• [Work to complete]
Count every line in the following entries where the word "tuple" appears. Give the count alone.

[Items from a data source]
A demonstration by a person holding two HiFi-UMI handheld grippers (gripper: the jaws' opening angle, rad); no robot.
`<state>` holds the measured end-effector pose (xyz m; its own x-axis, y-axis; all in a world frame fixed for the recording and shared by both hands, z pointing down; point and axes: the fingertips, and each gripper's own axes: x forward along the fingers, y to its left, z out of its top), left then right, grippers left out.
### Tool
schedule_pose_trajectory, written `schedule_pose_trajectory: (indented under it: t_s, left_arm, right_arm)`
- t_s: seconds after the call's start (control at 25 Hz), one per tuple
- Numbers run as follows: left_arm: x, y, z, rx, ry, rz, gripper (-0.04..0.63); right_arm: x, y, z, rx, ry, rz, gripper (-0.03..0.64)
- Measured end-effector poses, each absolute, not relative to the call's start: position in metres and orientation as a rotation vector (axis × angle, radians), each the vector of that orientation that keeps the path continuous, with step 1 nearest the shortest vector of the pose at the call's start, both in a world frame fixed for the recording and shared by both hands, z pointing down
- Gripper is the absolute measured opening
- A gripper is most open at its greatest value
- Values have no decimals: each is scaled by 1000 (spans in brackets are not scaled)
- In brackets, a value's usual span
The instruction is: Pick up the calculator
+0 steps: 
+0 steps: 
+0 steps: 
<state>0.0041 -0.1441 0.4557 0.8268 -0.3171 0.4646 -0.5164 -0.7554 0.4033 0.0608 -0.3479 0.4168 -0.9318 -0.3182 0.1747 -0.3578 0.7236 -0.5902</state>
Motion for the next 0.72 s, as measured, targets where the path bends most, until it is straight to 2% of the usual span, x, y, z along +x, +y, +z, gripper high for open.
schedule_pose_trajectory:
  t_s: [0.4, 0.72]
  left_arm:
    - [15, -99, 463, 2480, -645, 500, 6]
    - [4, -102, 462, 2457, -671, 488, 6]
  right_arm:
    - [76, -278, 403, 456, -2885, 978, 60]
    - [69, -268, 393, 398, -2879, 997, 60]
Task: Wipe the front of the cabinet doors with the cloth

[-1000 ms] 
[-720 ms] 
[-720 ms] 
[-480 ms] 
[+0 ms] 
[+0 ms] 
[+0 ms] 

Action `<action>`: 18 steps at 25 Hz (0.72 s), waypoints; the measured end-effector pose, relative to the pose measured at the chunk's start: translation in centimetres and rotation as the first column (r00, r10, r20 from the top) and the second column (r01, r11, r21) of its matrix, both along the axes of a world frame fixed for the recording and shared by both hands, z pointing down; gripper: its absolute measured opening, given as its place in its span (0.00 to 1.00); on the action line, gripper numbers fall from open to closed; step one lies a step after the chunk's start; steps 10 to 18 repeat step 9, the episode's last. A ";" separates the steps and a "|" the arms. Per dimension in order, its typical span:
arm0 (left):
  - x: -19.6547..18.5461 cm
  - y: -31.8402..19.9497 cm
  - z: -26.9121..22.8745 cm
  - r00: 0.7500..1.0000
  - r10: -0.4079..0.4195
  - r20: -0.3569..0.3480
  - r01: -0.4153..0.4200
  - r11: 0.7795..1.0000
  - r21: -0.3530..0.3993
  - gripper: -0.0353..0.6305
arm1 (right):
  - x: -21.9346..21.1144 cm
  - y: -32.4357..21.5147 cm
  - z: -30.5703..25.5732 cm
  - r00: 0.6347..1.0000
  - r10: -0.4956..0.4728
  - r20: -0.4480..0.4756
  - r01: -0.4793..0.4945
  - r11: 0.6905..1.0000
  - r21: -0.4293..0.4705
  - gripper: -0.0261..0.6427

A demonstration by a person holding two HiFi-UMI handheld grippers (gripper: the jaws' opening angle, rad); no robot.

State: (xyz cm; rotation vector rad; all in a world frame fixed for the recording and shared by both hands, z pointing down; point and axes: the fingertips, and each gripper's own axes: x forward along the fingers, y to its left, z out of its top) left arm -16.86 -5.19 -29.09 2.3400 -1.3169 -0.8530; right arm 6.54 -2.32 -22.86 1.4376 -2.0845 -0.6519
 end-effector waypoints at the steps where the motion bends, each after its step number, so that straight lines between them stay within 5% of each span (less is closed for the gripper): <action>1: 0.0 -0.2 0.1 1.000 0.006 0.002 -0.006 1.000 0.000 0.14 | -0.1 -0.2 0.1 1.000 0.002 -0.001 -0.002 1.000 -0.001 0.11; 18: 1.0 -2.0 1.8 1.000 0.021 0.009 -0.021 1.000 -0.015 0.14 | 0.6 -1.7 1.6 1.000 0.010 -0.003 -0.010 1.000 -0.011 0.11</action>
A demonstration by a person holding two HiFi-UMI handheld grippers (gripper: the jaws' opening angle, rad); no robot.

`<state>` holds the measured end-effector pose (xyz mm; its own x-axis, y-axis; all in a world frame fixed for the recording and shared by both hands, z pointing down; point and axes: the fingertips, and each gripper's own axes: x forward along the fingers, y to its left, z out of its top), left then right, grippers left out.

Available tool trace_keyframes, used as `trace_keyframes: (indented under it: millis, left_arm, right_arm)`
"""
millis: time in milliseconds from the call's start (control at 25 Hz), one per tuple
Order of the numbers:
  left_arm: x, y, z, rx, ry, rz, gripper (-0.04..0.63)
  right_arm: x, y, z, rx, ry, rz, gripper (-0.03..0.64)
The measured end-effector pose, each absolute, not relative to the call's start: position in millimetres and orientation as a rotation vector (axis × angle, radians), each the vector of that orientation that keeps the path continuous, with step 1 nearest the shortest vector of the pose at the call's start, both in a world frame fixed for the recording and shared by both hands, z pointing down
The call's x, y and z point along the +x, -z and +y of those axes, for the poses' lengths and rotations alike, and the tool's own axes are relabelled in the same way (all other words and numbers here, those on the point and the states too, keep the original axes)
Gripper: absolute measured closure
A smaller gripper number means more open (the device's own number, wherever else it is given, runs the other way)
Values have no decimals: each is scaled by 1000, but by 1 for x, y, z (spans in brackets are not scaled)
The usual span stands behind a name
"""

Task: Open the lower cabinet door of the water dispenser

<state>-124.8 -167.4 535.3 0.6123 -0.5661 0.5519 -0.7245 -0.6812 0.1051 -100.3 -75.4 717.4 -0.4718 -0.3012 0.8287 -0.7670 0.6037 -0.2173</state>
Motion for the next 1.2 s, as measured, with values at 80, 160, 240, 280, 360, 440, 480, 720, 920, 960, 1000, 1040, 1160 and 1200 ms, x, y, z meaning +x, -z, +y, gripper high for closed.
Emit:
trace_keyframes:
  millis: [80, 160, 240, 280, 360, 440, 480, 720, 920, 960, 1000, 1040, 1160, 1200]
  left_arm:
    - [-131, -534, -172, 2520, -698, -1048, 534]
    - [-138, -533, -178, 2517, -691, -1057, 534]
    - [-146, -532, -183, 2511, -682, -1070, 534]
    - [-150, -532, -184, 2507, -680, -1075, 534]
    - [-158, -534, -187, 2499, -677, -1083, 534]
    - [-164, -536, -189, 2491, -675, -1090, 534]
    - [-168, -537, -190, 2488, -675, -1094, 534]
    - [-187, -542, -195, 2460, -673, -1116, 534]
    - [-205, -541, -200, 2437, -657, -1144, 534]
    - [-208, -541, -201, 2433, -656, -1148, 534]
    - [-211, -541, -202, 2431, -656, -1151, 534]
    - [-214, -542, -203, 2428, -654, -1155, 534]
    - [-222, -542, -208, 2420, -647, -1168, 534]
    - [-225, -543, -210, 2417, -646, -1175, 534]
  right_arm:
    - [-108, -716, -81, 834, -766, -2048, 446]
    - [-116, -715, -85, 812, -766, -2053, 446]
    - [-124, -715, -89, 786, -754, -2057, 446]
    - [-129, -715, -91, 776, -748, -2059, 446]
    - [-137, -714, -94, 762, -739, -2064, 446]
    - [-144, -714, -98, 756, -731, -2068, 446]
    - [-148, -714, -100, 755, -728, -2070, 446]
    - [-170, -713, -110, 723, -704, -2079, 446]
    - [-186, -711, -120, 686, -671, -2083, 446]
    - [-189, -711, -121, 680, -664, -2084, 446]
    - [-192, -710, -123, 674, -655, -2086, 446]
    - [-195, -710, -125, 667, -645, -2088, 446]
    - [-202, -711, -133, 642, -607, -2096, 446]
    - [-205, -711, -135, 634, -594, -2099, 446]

• [Answer for the task]
2